From 6756706ea636d6f9aab85cef22659cc35143476f Mon Sep 17 00:00:00 2001
From: Richard Sandiford <richard.sandiford@arm.com>
Date: Fri, 12 Nov 2021 17:33:01 +0000
Subject: [PATCH] aarch64: Use real scalar op counts

Now that vector finish_costs is passed the associated scalar costs,
we can record the scalar issue information while computing the scalar
costs, rather than trying to estimate it while computing the vector
costs.

This simplifies things a little, but the main motivation is to improve
accuracy.

gcc/
	* config/aarch64/aarch64.c (aarch64_vector_costs::m_scalar_ops)

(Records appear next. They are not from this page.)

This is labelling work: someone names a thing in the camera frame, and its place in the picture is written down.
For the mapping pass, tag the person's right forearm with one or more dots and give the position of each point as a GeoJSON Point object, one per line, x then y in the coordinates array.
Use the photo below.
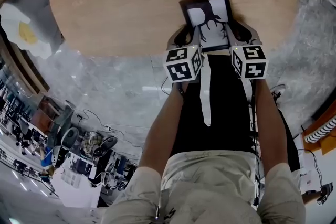
{"type": "Point", "coordinates": [270, 126]}

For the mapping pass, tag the black picture frame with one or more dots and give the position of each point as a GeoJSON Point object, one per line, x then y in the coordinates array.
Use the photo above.
{"type": "Point", "coordinates": [213, 9]}

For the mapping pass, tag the black trousers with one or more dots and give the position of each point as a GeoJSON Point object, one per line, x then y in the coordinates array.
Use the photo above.
{"type": "Point", "coordinates": [223, 112]}

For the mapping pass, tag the beige shirt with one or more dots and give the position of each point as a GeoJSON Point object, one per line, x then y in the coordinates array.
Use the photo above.
{"type": "Point", "coordinates": [210, 189]}

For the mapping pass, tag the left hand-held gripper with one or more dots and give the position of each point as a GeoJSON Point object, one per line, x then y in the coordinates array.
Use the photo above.
{"type": "Point", "coordinates": [181, 64]}

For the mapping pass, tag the person's left forearm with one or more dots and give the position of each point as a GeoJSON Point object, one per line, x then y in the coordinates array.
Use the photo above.
{"type": "Point", "coordinates": [162, 128]}

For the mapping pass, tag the grey floor fan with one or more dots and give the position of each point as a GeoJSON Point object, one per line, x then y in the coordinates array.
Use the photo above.
{"type": "Point", "coordinates": [69, 137]}

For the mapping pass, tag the small black camera device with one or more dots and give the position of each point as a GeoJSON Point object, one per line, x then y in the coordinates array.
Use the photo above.
{"type": "Point", "coordinates": [325, 194]}

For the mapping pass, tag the black and white striped cushion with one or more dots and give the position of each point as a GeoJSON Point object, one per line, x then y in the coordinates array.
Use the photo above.
{"type": "Point", "coordinates": [320, 131]}

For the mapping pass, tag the black floor fan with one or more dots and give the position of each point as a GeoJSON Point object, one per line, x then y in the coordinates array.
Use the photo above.
{"type": "Point", "coordinates": [108, 144]}

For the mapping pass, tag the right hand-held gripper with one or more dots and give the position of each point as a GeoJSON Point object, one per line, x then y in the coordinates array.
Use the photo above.
{"type": "Point", "coordinates": [250, 61]}

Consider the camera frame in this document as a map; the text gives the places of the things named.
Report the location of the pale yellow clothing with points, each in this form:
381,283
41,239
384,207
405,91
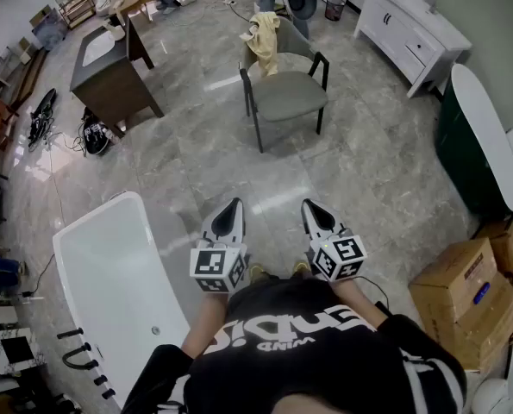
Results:
265,43

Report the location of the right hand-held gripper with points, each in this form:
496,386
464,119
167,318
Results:
340,257

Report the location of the light wooden round table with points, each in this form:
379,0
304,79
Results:
129,0

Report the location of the grey chair with black legs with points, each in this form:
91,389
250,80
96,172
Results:
288,95

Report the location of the green bathtub with white rim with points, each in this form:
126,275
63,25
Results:
467,145

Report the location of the white basin faucet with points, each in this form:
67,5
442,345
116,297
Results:
114,30

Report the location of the person's yellow left shoe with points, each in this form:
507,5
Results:
256,272

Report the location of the white sideboard cabinet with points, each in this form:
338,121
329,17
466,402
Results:
404,33

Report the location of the black long bag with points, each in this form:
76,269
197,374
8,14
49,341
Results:
42,114

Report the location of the dark wooden vanity with sink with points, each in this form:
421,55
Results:
109,89

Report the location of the small cardboard box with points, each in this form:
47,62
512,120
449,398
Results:
512,248

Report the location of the gold metal shelf rack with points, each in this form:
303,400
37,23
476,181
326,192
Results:
77,7

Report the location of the black bathtub faucet set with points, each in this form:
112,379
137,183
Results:
81,362

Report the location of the person's left forearm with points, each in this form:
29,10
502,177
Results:
204,321

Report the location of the person's black printed t-shirt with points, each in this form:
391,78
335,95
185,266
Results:
308,369

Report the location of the large cardboard box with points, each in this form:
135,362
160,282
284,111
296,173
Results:
458,300

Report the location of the person's yellow shoe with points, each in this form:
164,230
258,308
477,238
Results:
301,267
256,272

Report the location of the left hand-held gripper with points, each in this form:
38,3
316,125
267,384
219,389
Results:
215,262

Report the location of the person's right forearm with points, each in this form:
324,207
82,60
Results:
355,302

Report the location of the white toilet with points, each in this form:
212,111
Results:
491,397

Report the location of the person's yellow right shoe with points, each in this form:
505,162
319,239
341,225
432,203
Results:
301,267

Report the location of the marble-pattern counter with black basin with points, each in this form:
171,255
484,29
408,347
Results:
12,352

	(aarch64_vector_costs::m_sve_ops): Replace with...
	(aarch64_vector_costs::m_ops): ...this.
	(aarch64_vector_costs::analyze_loop_vinfo): Update accordingly.
	(aarch64_vector_costs::adjust_body_cost_sve): Likewise.

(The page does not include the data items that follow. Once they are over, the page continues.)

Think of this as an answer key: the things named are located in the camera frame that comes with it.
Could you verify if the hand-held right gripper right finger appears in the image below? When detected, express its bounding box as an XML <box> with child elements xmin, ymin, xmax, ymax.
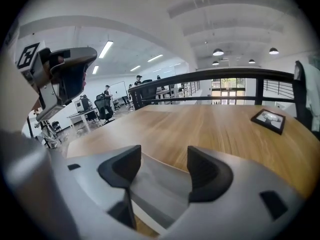
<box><xmin>159</xmin><ymin>145</ymin><xmax>308</xmax><ymax>240</ymax></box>

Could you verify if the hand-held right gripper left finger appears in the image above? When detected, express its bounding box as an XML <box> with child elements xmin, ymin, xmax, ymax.
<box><xmin>48</xmin><ymin>144</ymin><xmax>151</xmax><ymax>240</ymax></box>

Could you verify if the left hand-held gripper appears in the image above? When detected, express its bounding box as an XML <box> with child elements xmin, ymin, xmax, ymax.
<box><xmin>3</xmin><ymin>18</ymin><xmax>98</xmax><ymax>123</ymax></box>

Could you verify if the grey glasses case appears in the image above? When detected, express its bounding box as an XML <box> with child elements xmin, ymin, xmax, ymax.
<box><xmin>129</xmin><ymin>152</ymin><xmax>192</xmax><ymax>230</ymax></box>

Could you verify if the person's left hand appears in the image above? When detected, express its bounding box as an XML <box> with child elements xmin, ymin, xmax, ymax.
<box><xmin>80</xmin><ymin>70</ymin><xmax>88</xmax><ymax>91</ymax></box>

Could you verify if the white desk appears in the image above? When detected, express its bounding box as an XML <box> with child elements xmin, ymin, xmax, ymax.
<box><xmin>66</xmin><ymin>107</ymin><xmax>101</xmax><ymax>134</ymax></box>

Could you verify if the black office chair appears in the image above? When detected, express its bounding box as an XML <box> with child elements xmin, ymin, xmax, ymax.
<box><xmin>94</xmin><ymin>93</ymin><xmax>116</xmax><ymax>127</ymax></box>

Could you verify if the whiteboard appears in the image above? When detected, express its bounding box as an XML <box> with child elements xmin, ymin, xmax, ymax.
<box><xmin>109</xmin><ymin>80</ymin><xmax>127</xmax><ymax>101</ymax></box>

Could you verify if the glass entrance door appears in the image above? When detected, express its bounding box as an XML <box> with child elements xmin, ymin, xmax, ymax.
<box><xmin>211</xmin><ymin>77</ymin><xmax>247</xmax><ymax>105</ymax></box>

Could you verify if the black metal railing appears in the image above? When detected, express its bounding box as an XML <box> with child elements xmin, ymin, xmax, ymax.
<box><xmin>128</xmin><ymin>68</ymin><xmax>302</xmax><ymax>111</ymax></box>

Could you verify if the pale hanging jacket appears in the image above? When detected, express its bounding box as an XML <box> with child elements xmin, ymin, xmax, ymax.
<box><xmin>293</xmin><ymin>58</ymin><xmax>320</xmax><ymax>133</ymax></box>

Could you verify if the black picture frame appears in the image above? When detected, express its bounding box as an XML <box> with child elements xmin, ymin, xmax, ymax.
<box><xmin>250</xmin><ymin>108</ymin><xmax>286</xmax><ymax>136</ymax></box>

	(aarch64_vector_costs::aarch64_vector_costs): Likewise.
	Initialize m_vec_flags here rather than in add_stmt_cost.
	(aarch64_vector_costs::count_ops): Test for scalar reductions too.
	Allow vectype to be null.
	(aarch64_vector_costs::add_stmt_cost): Call count_ops for scalar
	code too.  Don't require vectype to be nonnull.

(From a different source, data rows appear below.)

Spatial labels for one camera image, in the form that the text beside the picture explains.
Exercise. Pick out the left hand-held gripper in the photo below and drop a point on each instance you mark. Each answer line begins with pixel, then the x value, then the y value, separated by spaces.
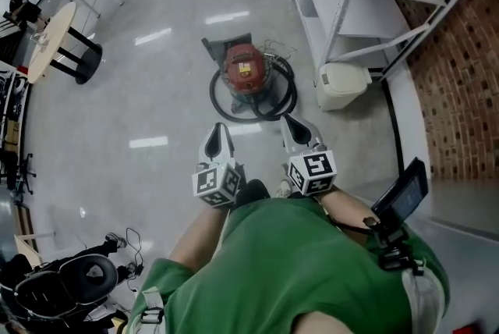
pixel 212 184

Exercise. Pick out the equipment storage shelf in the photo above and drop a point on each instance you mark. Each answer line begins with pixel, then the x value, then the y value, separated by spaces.
pixel 11 102

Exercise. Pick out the person's black shorts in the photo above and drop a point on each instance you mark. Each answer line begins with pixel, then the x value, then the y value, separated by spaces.
pixel 251 192

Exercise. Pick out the black office chair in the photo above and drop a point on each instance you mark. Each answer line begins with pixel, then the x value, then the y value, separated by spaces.
pixel 66 281
pixel 11 168

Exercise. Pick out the person's left forearm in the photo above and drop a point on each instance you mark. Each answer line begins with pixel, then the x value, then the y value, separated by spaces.
pixel 199 235

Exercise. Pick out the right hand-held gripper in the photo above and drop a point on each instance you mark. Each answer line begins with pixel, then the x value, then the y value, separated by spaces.
pixel 312 172

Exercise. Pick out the cream pedal bin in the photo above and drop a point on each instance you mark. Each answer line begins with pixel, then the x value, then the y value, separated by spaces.
pixel 341 84

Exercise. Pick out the white metal shelf rack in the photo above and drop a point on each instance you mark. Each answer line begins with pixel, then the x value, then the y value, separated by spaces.
pixel 351 12

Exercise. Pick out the person's green shirt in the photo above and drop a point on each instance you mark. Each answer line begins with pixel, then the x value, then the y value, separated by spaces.
pixel 292 266

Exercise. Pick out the person's right forearm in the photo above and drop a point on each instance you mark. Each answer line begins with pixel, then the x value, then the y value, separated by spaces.
pixel 347 207

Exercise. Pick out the black staircase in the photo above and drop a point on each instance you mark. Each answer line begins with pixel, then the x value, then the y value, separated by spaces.
pixel 9 41

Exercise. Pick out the person's white right shoe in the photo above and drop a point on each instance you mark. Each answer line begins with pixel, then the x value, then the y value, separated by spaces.
pixel 284 189

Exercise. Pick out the grey shoulder harness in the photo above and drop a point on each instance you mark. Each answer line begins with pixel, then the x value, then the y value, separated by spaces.
pixel 154 305

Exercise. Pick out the red vacuum cleaner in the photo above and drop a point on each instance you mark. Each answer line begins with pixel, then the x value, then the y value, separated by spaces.
pixel 245 69

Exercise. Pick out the round wooden table black base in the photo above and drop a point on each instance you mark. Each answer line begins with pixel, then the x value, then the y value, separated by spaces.
pixel 58 24

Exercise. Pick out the wooden frame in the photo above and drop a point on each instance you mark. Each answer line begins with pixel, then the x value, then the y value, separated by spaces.
pixel 25 219

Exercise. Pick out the grey vacuum floor nozzle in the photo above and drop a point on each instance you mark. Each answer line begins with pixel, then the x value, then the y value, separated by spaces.
pixel 226 43

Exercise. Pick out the black smartphone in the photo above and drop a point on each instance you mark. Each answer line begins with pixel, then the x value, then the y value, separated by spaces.
pixel 405 192

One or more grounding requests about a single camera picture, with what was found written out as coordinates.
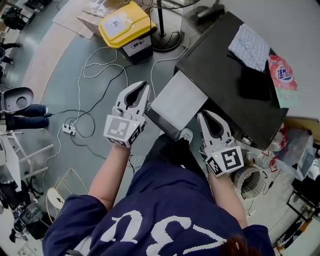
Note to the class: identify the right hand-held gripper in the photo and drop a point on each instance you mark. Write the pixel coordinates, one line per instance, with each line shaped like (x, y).
(230, 160)

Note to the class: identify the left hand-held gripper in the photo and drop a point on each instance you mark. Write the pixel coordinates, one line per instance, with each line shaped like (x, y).
(117, 128)

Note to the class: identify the person's left forearm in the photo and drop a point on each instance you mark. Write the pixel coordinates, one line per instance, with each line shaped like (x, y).
(110, 175)

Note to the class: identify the person's right forearm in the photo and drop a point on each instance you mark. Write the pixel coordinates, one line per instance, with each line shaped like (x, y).
(227, 200)

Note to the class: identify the pink detergent bag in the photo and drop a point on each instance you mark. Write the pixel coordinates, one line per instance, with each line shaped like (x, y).
(285, 82)

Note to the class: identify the person's white right shoe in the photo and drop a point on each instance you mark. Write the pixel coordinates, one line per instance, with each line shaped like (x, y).
(186, 133)

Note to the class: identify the person's black trousers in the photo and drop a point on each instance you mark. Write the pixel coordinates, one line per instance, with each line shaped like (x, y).
(172, 152)

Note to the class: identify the pile of clear plastic bottles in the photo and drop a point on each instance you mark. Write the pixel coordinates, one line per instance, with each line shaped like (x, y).
(260, 157)

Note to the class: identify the black cloth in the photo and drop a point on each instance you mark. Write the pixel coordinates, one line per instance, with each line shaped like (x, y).
(255, 85)

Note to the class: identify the round grey fan heater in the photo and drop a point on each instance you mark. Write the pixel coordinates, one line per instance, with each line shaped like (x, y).
(250, 185)

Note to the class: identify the black standing fan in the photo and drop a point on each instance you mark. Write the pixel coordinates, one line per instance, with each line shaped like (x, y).
(166, 41)

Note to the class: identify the black washing machine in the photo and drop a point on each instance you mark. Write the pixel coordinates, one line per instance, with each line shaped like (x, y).
(215, 65)

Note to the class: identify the white power strip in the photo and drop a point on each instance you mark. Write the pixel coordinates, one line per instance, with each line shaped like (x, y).
(68, 129)

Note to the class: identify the yellow-lidded black trash bin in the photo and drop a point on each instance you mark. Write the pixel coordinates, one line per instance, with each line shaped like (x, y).
(122, 25)

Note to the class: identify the clear plastic bag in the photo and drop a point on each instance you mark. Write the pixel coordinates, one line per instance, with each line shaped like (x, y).
(295, 147)

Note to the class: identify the brown cardboard box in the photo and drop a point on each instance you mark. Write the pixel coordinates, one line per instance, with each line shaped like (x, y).
(90, 23)

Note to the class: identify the white patterned cloth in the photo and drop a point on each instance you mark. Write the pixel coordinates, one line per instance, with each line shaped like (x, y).
(250, 47)

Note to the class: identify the person's navy printed shirt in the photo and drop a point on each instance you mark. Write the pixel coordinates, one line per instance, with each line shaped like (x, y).
(162, 207)

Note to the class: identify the flattened cardboard sheet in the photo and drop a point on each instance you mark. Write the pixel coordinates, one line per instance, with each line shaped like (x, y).
(67, 21)

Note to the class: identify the grey plastic shell with hole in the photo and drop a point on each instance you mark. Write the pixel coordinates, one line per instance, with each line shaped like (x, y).
(10, 100)

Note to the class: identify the black office chair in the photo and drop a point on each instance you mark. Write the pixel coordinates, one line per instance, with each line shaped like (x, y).
(12, 195)

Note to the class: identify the black metal frame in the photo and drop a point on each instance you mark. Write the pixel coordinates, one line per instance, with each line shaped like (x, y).
(302, 200)

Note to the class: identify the white table frame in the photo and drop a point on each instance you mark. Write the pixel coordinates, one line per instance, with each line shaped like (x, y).
(12, 155)

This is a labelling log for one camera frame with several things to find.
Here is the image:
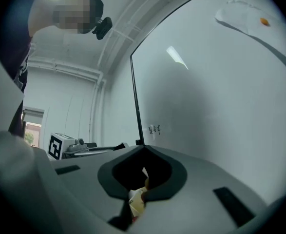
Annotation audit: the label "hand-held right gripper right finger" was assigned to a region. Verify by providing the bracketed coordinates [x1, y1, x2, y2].
[132, 145, 268, 234]

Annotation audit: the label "person's head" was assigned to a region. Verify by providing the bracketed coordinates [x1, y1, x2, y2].
[27, 0, 104, 38]

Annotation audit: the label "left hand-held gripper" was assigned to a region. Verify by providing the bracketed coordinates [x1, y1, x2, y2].
[47, 132, 130, 161]

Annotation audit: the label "white paper sheet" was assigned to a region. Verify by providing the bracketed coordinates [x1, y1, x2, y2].
[214, 0, 286, 67]

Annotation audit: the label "person's black shirt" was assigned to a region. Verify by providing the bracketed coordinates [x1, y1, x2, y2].
[0, 0, 41, 139]

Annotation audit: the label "large white board panel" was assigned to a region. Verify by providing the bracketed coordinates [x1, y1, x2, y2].
[129, 0, 286, 206]

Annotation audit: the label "white ceiling pipes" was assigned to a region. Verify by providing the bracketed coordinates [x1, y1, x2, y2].
[27, 0, 158, 89]

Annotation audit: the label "black head-mounted camera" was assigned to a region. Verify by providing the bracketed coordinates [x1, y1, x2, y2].
[92, 16, 114, 41]

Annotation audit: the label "yellow-green small container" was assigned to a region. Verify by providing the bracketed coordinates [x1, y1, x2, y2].
[128, 167, 150, 225]

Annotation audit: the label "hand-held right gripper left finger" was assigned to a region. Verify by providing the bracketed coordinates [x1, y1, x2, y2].
[50, 145, 146, 234]

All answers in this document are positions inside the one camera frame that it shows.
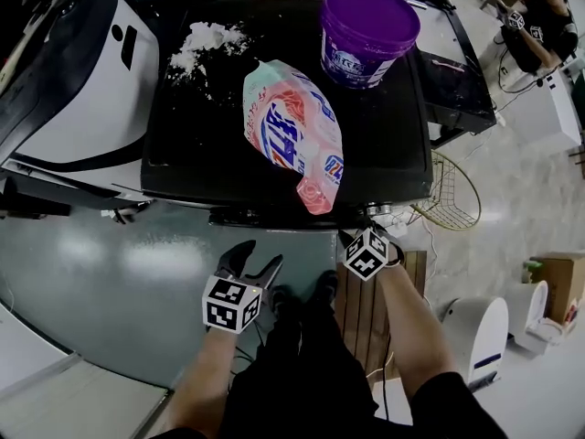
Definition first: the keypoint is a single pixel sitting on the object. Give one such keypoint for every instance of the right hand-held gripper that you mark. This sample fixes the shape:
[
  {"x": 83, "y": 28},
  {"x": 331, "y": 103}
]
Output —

	(aarch64_vector_costs::adjust_body_cost): Take the loop_vec_info
	and scalar costs as parameters.  Use the scalar costs to determine
	the cycles per iteration of the scalar loop, then multiply it
	by the estimated VF.
	(aarch64_vector_costs::finish_cost): Update call accordingly.
---
 gcc/config/aarch64/aarch64.c | 182 +++++++++++++++++++++----------------------
 1 file changed, 88 insertions(+), 94 deletions(-)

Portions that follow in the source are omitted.